SD/MMC Interface (LPC2378) - reaction time in FIFO mode
Today I worked for the first time with the SD/MMC interface of the LPC23XX to read an SD card. Initially I did this using the FIFO but am not sure whether this is a practical approach for real work.
The reason is that the controller reads a complete block of data and the FIFO has space to hold maximum 16 x 4 = 64 bytes (I believe this is the case because the actual size doesn't seem to be specified explicitly but this is about when rx overflows start). A block of data is generally 512 bytes in size but could be more, so this involves filling (and clearing) the FIFO at least 8 times.
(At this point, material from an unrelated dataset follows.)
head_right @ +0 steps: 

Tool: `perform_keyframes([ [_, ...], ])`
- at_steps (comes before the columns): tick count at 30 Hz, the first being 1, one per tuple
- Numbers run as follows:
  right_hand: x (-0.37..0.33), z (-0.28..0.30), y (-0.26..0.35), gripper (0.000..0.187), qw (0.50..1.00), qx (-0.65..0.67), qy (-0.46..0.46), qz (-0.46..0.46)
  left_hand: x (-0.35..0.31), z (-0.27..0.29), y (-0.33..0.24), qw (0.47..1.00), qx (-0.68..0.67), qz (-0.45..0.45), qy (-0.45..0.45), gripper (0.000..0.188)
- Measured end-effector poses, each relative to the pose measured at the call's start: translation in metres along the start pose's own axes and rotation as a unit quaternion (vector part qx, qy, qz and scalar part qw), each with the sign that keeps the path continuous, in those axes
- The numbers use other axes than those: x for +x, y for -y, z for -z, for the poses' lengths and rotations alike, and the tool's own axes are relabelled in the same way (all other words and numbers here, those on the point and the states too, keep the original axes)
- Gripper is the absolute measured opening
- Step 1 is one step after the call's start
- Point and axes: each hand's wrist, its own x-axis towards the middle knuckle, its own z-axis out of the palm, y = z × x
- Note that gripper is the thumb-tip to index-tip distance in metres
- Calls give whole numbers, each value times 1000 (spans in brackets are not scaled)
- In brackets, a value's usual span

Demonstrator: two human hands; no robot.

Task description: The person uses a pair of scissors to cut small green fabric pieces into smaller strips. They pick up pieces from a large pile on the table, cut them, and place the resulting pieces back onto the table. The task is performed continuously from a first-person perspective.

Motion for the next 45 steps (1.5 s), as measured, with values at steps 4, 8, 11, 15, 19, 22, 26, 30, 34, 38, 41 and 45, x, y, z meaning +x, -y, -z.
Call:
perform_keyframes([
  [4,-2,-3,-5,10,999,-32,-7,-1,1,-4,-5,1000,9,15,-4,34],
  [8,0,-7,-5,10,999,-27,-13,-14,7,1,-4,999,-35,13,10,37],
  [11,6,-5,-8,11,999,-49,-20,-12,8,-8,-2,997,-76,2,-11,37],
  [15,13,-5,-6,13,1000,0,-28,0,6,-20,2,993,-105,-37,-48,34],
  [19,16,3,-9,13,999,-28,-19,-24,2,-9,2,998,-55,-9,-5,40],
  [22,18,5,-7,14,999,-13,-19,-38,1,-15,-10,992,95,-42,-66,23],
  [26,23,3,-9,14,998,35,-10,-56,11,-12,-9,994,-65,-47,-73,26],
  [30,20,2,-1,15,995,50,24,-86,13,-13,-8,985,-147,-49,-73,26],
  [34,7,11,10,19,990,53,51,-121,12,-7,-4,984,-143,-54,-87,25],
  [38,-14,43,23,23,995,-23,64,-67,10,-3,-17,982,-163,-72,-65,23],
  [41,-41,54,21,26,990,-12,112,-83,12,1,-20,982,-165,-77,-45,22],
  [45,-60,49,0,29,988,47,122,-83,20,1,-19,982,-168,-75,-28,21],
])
Setting the interface to 20MHz, which is seemingly the maximum possible when running at 72MHz (HCSD cards should run at least 20MHz) I realised that this was reading 10MByte/s from the card and the FIFO was filling in about 6us. The processor needed to read the FIFO to make more space as fast as the data arrived, which didn't seem possible by using a standard C code loop since this was not adequately fast to keep up. If the CPU were interrupted by another interrupt it would also immediately cause a Rx overrun, which obviously resulted in a read error.
By clocking at a more relaxed rate of 4MHz (31us per FIFO fill) things worked well, but still I had to block interrupts while reading a block to ensure that nothing could cause an overrun to take place - blocking interrupts for a block read time of about 250us is however also not a practical method when other high speed peripherals are in operation.
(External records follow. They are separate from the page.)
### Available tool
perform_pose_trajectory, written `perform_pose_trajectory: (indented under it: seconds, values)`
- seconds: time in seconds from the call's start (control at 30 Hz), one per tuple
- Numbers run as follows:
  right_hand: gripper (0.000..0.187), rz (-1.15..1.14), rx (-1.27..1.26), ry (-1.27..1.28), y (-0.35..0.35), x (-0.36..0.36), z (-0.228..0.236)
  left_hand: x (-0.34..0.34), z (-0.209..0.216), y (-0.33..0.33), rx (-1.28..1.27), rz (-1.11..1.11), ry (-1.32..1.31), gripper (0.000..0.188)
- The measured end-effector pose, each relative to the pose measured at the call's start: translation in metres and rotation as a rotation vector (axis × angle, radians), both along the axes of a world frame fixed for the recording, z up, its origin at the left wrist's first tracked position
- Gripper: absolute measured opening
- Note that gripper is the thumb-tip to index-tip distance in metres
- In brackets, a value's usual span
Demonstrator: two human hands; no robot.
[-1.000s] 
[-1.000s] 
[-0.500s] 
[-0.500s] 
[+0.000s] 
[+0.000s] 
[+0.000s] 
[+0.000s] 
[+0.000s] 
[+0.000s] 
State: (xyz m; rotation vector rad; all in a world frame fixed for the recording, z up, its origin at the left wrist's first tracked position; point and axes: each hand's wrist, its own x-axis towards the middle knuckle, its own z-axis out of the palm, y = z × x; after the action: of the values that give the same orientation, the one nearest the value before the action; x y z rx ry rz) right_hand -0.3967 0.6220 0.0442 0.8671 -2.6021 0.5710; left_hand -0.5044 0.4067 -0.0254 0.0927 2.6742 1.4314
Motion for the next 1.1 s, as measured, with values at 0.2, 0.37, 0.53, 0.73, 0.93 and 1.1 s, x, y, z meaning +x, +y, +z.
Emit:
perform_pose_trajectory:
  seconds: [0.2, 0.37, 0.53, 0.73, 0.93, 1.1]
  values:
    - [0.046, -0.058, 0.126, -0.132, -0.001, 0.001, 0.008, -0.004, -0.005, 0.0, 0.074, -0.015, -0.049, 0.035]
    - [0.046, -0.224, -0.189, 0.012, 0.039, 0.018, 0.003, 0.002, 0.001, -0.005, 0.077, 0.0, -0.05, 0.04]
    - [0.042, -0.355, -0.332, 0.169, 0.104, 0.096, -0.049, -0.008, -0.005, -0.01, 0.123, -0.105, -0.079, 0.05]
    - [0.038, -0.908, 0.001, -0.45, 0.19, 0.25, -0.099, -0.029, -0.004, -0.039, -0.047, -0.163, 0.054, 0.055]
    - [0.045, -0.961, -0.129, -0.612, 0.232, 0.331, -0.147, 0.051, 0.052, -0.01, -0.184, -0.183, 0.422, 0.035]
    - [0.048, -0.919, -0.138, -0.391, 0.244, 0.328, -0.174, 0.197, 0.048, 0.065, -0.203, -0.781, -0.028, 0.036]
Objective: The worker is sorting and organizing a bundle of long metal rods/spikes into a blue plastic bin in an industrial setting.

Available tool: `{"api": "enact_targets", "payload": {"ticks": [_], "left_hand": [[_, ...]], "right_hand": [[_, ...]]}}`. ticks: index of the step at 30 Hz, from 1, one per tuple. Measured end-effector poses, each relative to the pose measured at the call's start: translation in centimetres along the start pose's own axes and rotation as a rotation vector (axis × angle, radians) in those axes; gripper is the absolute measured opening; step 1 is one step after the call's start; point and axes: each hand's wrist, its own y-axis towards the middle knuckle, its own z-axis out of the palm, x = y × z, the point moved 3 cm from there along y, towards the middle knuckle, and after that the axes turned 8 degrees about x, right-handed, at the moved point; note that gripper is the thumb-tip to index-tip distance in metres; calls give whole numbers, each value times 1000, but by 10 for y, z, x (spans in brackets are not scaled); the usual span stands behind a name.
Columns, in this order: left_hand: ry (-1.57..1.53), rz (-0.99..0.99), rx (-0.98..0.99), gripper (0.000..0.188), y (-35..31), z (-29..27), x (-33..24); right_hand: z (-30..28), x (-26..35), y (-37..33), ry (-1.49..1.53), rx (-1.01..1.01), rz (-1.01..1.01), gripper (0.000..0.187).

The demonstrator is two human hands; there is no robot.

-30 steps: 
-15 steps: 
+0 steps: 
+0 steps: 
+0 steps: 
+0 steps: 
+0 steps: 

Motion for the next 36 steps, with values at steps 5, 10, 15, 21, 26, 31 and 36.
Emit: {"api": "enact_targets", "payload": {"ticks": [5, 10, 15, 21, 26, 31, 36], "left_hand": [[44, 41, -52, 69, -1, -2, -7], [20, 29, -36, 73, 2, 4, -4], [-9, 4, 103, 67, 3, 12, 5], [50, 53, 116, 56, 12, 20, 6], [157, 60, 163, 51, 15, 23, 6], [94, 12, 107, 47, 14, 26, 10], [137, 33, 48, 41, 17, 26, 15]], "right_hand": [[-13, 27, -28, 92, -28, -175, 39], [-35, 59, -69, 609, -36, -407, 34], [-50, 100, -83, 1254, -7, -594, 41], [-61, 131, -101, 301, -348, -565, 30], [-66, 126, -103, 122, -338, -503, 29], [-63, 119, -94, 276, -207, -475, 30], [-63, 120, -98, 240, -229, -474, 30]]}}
I took a peak at some other driver code which said that it was reading at 12MHz and it was relaying on a half buffer interrupt to read 32 bytes per interrupt. This would give an interrupt rate of about 5us if my calculations are correct and any interrupt latency plus read code time of more that about 12us would (according to my tests and calculations) result in read errors. [note that the reference code was not doing anything else - no other interrupts and the code was just waiting in a loop for the interrupts handling to complete so maybe it could just keep up(?)].
My question is whether more experienced users can comment on these figures. Am I correct that FIFO mode is not a practical mode for real use (apart from slow clock rates) and DMA operation is therefore a must with this peripheral?
P.S. A couple of videos of SD card use on other targets (using SPI SD card mode) - an LPC23xx or LPC24xx one should follow... ;-)
> My question is whether more experienced users can comment on these figures. Am I correct that FIFO mode is not a practical mode for real use (apart from slow clock rates) and DMA operation is therefore a must with this peripheral?
you are right with your suggestion mentioned below. Have a look at
"FatFs Generic File System Module" on
http://elm-chan.org/fsw/ff/00index_e.html, they provide low-level driver
stuff for the LPC23xx/LPC24xx working with DMA mode as well.
With this library the SD card works with 18 MHz via MCI without problems
- as long as you do not try to run this stuff on a LPC2478 having DMA
for display refresh enabled at the same time :-(
What happens when you try to run at 18MHz with LCD DMA refresh operation too?
Can you solve the problem by reducing speed? (Perhaps DMA priority scheme can be optimised? What about when using Ethernet and USB too - these will also be using dedicated DMA)
please see my answers in-line below.
Am 04.08.2010 13:25, schrieb Mark:
> Hi Herbert
> What happens when you try to run at 18MHz with LCD DMA refresh operation too?
We get timeouts causing the blocks not to be read in time. FatFs uses
two buffers where the DMA is setup on the fly to continue in the other
buffer. If the first buffer is not read before it is to be re-used
again, you get an error captured by the FatFs library.
> Can you solve the problem by reducing speed?
Yes, we had to go down at least to 4.5MHz.
> (Perhaps DMA priority scheme can be optimised? What about when using Ethernet and USB too - these will also be using dedicated DMA)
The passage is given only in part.